> ASSIGNED TASK
Beneath this task are records; print exactly the stretch of them from the line with "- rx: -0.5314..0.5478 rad" through the line with "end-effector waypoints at", both ends included.

> RECORDS SHOWN
--------------------------------
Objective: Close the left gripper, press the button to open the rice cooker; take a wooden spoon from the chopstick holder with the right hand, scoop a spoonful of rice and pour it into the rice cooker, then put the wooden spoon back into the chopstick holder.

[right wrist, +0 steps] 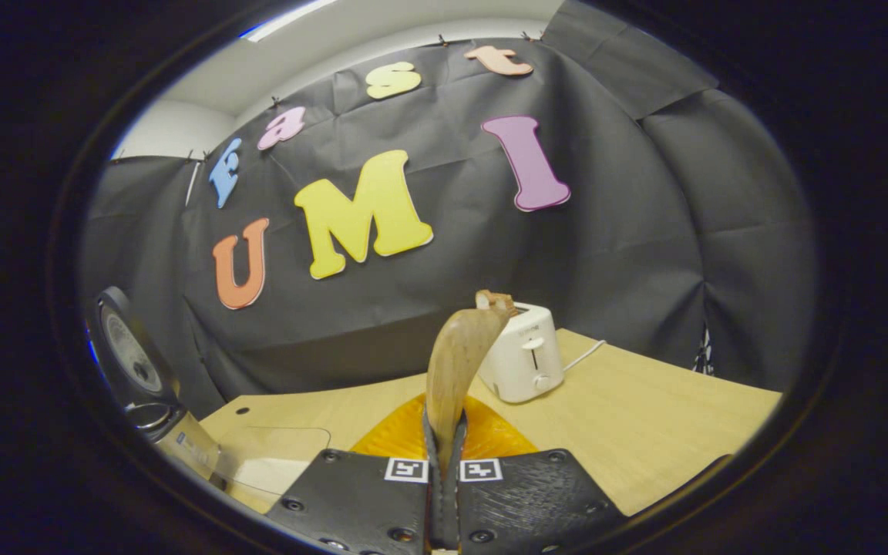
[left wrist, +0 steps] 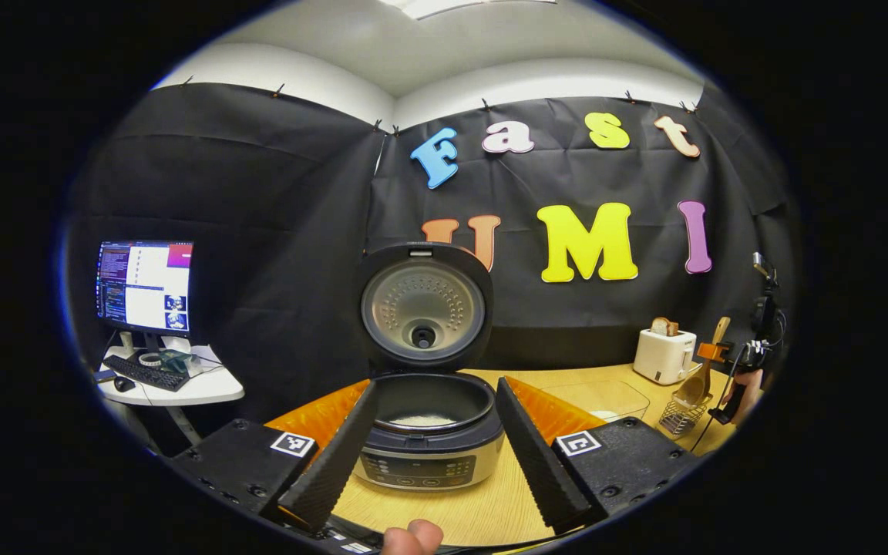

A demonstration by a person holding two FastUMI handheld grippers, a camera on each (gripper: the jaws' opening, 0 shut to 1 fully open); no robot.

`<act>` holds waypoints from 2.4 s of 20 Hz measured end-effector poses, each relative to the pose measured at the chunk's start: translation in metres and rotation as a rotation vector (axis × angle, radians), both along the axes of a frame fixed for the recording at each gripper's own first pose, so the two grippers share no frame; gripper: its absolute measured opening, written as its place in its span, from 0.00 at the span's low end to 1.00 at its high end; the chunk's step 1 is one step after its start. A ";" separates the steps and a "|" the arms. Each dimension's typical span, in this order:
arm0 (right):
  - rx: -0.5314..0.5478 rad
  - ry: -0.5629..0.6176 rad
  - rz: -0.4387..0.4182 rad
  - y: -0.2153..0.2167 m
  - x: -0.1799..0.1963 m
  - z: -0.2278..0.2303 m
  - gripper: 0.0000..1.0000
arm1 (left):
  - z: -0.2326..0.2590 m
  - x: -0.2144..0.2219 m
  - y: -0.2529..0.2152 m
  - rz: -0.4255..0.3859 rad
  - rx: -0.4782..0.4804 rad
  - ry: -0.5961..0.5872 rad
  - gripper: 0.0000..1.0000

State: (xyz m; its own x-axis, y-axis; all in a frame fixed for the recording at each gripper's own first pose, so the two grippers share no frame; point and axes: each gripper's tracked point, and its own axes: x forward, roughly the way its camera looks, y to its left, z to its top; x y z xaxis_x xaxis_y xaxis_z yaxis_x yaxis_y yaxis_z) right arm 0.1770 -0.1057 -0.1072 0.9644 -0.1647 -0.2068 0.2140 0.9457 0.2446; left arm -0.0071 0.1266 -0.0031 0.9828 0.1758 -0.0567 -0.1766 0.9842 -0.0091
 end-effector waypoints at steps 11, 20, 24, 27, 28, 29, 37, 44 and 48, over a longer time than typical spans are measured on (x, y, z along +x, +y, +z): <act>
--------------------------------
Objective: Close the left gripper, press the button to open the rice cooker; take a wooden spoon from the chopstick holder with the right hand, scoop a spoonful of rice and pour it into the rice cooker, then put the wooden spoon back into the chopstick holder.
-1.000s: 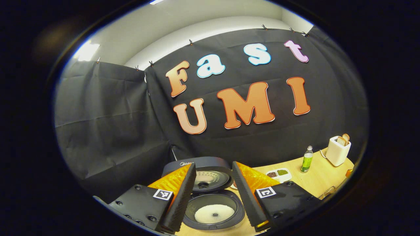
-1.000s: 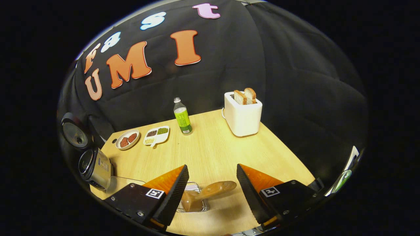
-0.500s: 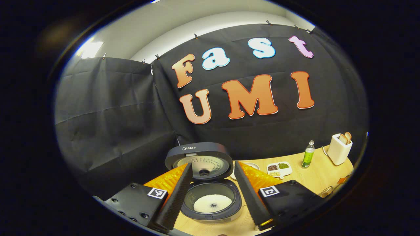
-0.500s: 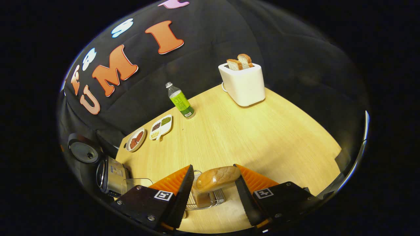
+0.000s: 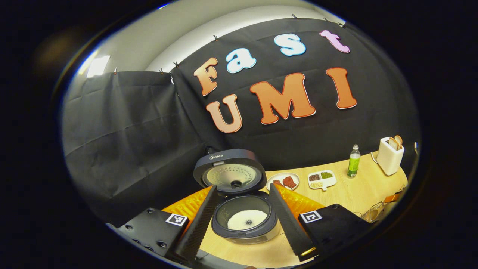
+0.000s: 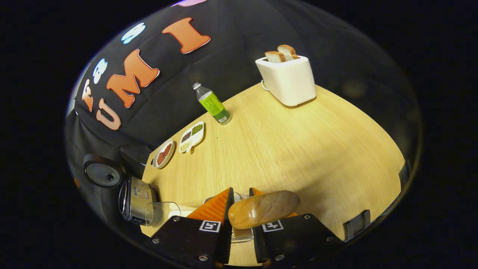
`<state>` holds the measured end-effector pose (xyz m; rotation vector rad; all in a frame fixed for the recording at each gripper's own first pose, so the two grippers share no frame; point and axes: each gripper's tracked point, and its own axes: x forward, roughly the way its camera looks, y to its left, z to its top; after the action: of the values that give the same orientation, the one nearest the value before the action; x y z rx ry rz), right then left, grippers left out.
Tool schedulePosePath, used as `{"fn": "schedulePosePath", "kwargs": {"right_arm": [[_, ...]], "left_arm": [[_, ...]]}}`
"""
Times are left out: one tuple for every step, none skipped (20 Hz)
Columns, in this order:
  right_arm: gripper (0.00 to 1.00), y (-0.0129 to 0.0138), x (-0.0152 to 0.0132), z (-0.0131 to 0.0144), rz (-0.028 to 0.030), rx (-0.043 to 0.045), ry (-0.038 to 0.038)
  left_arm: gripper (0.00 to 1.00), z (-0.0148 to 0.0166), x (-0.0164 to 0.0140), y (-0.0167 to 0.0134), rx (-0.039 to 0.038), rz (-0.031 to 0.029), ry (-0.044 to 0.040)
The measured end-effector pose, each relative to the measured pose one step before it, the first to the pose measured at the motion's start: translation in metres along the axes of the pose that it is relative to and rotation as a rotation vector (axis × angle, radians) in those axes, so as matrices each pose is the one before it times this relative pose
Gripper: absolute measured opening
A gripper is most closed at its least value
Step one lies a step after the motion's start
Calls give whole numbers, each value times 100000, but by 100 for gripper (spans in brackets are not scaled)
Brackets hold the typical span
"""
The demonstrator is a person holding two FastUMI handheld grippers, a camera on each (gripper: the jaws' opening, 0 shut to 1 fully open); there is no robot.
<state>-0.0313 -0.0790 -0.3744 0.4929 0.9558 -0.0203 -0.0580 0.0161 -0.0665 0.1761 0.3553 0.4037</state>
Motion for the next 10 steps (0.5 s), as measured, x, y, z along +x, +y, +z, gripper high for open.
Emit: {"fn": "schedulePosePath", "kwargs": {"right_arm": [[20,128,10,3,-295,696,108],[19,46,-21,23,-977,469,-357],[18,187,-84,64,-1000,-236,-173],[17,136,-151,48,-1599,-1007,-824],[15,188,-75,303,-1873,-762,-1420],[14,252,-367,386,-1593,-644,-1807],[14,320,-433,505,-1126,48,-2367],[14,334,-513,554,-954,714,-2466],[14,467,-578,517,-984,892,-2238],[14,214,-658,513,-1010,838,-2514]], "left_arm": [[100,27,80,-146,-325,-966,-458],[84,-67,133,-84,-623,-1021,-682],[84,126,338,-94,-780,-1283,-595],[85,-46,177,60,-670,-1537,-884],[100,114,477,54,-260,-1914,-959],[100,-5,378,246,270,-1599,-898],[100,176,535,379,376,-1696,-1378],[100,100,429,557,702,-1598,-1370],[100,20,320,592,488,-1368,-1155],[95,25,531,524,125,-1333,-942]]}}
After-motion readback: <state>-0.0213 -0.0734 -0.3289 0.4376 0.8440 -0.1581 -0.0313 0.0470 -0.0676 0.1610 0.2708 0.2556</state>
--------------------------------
> ANSWER TO THE PROBLEM
  - rx: -0.5314..0.5478 rad
  - ry: -0.5629..0.6176 rad
  - rz: -0.4387..0.4182 rad
  - y: -0.2153..0.2167 m
  - x: -0.1799..0.1963 m
  - z: -0.2278..0.2303 m
  - gripper: 0.0000..1.0000
arm1 (left):
  - z: -0.2326..0.2590 m
  - x: -0.2144..0.2219 m
  - y: -0.2529..0.2152 m
  - rz: -0.4255..0.3859 rad
  - rx: -0.4782..0.4804 rad
  - ry: -0.5961..0.5872 rad
  - gripper: 0.0000..1.0000

State: (xyz m; its own x-axis, y-axis; all in a frame fixed for the recording at each gripper's own first pose, so the two grippers share no frame; point and axes: each gripper's tracked point, and its own axes: x forward, roughly the way its camera looks, y to its left, z to its top; x y z xaxis_x xaxis_y xaxis_z yaxis_x yaxis_y yaxis_z) right arm 0.1770 -0.1057 -0.1072 0.9644 -0.1647 -0.2068 0.2140 0.9457 0.2446; left arm -0.0071 0.1266 -0.0031 0.9828 0.1758 -0.0567 -0.1766 0.9842 -0.0091
 end-effector waypoints at steps 11, 20, 24, 27, 28, 29, 37, 44 and 48, over a longer time than typical spans are measured on (x, y, z along +x, +y, +z): <act>

What has been written completes the answer.